Woodrow Wilson Fellowship Helps Chemistry Student Pursue Life-Long Dream
With his recent acceptance to the University of Michigan as a Woodrow Wilson Teaching Fellow, Anthony Tedaldi ’13C, ’14G is about to fulfill a childhood dream. “I’ve wanted to be a high school teacher since I was seven years old,” he said.
The Woodrow Wilson Teaching Fellowship recruits individuals with backgrounds in the STEM fields (science, technology, engineering, and mathematics) and trains them to teach in high-need secondary schools in Indiana, Michigan, Ohio, and New Jersey. A high-need school is defined as having “a variety of challenges in helping students achieve academic success.” The program has attracted individuals from varied walks of life, including current undergraduates, recent college graduates, midcareer professionals, and retirees.
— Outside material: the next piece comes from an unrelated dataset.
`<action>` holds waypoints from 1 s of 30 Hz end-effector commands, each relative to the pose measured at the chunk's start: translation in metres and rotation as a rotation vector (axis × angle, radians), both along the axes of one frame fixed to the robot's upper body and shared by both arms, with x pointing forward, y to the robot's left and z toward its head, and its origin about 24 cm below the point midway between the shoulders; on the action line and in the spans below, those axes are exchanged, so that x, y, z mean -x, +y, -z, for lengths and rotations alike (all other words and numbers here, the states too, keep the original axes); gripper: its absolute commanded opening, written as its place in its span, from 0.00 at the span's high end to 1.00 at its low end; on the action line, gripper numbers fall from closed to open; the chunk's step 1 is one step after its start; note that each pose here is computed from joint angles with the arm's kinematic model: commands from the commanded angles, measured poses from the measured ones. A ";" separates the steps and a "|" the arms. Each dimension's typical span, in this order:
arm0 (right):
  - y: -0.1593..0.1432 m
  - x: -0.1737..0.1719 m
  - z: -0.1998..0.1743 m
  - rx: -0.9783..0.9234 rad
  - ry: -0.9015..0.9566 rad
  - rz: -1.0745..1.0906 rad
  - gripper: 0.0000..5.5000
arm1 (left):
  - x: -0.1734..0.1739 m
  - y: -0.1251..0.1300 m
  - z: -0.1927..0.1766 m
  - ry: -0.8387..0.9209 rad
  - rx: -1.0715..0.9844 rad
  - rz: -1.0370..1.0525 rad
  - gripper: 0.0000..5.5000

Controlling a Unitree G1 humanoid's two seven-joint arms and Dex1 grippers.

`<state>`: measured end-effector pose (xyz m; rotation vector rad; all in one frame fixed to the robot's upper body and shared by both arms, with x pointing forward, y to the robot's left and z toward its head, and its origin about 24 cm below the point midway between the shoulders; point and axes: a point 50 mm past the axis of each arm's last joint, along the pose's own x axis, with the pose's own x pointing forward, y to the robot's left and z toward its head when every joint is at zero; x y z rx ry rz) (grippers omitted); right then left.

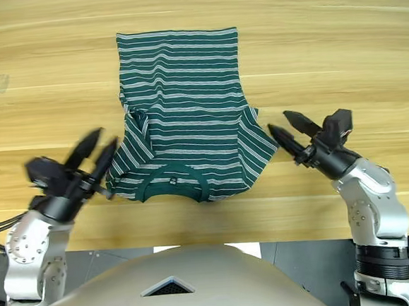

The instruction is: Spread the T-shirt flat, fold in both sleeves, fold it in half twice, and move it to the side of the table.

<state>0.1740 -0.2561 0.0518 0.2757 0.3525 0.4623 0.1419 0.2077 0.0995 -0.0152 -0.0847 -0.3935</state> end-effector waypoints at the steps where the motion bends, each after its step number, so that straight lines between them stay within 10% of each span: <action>1: -0.017 0.021 0.023 0.029 0.254 0.217 0.52 | 0.007 0.013 -0.011 -0.010 0.009 -0.103 0.73; 19: 0.030 0.020 0.040 -0.060 0.366 0.171 0.52 | 0.001 0.025 0.001 0.020 0.015 -0.207 0.73; 30: 0.032 0.019 0.042 -0.045 0.347 0.155 0.89 | -0.004 0.023 0.005 0.018 0.020 -0.205 0.73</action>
At Michigan, Tedaldi will earn a master’s degree in secondary education and will teach in a high-need school in the Ann Arbor area.
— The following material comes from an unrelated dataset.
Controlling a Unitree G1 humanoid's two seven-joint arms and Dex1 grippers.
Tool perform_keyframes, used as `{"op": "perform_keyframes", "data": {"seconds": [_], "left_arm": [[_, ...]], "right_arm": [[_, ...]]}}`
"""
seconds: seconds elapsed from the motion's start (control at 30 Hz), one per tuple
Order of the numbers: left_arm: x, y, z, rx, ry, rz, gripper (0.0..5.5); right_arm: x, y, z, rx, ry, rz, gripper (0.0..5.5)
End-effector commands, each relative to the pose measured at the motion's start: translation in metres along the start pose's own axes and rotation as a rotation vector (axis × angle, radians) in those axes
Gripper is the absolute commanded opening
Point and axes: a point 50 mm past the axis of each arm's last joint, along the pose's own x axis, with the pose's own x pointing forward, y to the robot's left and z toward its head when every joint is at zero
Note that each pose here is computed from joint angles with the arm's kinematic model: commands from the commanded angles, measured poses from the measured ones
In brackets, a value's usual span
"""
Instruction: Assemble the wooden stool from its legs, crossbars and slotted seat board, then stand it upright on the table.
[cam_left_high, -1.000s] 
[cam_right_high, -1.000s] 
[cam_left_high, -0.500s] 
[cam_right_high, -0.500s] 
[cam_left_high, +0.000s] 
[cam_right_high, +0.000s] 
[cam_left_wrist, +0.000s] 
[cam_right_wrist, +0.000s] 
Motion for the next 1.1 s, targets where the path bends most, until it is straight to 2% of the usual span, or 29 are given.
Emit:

A Brooklyn, NY, native, Tedaldi earned a bachelor’s degree in chemistry from St. John’s and is currently pursuing his master’s degree in the field. He will graduate from the University this May. He credits his current success to his professors, saying, “They have such passion for what they do.” He applied for the fellowship with encouragement from Alison Hyslop, Ph.D., associate professor and chair, Department of Chemistry.
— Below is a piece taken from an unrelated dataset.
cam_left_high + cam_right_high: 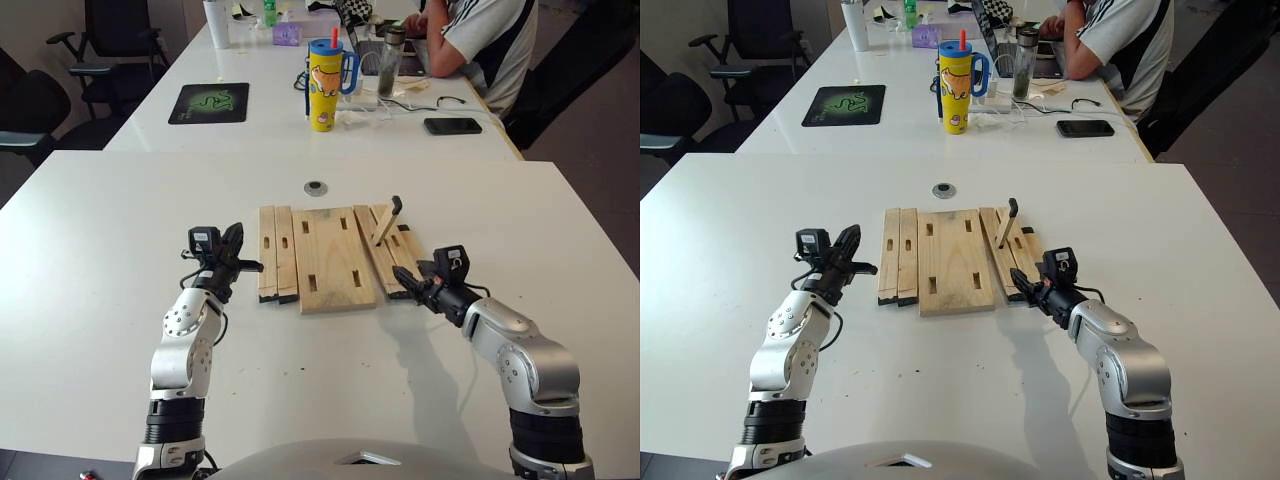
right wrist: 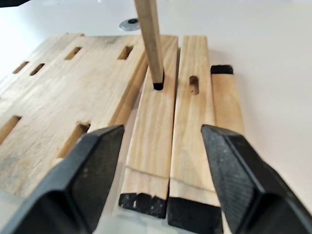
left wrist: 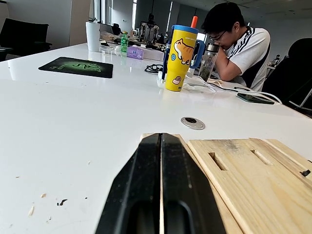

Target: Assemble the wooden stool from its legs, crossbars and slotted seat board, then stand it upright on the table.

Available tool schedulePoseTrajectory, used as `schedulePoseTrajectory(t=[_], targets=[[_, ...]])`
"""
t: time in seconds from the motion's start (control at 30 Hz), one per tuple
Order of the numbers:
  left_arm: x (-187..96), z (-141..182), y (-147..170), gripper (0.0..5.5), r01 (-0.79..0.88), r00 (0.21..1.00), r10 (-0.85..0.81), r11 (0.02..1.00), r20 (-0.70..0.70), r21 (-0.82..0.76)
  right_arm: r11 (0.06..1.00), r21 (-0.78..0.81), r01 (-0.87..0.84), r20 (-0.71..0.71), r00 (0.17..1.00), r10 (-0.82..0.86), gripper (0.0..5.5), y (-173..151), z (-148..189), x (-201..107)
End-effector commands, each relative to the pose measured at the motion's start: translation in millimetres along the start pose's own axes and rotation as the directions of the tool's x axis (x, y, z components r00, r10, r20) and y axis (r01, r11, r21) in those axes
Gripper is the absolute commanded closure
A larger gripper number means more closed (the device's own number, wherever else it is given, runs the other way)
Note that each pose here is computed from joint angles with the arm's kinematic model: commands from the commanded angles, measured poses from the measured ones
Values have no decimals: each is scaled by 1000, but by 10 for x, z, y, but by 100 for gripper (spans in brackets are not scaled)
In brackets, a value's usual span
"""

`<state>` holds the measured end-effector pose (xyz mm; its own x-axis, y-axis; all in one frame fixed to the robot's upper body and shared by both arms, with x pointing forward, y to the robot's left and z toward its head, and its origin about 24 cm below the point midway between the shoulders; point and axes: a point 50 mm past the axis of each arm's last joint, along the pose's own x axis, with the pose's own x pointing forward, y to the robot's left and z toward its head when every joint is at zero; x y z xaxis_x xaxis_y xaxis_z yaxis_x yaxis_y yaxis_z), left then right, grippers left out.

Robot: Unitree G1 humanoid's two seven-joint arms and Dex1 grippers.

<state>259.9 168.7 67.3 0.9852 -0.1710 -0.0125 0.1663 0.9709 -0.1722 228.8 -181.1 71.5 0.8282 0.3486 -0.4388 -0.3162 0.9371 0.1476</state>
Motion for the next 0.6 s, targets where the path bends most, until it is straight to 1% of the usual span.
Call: schedulePoseTrajectory(t=[0.03, 0.13, 0.3, 0.6], targets=[[-1, 7, -15, 550, 1, 1000, -1, 1000, -4, 10, 996, 21, -82, -11, 997, 82, 250, 133, 59, 35], [1, 8, -15, 550, 3, 1000, -3, 1000, -4, 11, 994, 34, -100, -46, 994, 102, 250, 162, 28, 41], [-4, 8, -16, 550, 5, 1000, -5, 1000, -6, 12, 989, 128, -76, -126, 988, 92, 250, 138, -80, 64], [-1, 6, -13, 550, 12, 1000, -12, 1000, -9, 16, 983, 181, 29, -152, 988, -1, 250, -4, -161, 65]])
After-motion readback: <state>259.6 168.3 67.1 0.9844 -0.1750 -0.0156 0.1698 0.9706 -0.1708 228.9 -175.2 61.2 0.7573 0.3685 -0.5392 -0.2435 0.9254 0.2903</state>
“When the fellowship announcement came across my desk, the first person I thought of was Anthony,” Hyslop said. “He embodies St. John's values of excellence and service, and he’ll undoubtedly inspire students to succeed and enjoy science.”
Tedaldi, an adjunct special lecturer of chemistry at SJU, believes that successful teachers must synthesize book smarts and people skills. “People who hate science didn’t have relatable science teachers in high school,” he said. “I hope I can change that when I get to Michigan.”
Tedaldi knew he wanted to attend SJU after taking an SAT course on the Queens campus while in high school. “I admired the teachers who taught the prep class, the campus was beautiful, and the people were warm,” Tedaldi said. “I only wanted to apply to St. John’s.”
His three-year program at Michigan begins June 16. After one year of study, he will begin teaching in a secondary school. Tedaldi has been awarded a $30,000 stipend and plans to teach for at least three years in a high-need school. After completing the program, he’ll become a lifelong member of the network of Woodrow Wilson Fellows, who are recognized as intellectual leaders in the STEM teaching fields throughout the country.
Tedaldi recalls that early in his days at St. John’s, a photo taken of him at freshmen Orientation was posted on the University’s home page. “With this story, my time at St. John’s will end on the website, too,” he said. “It’s bittersweet.”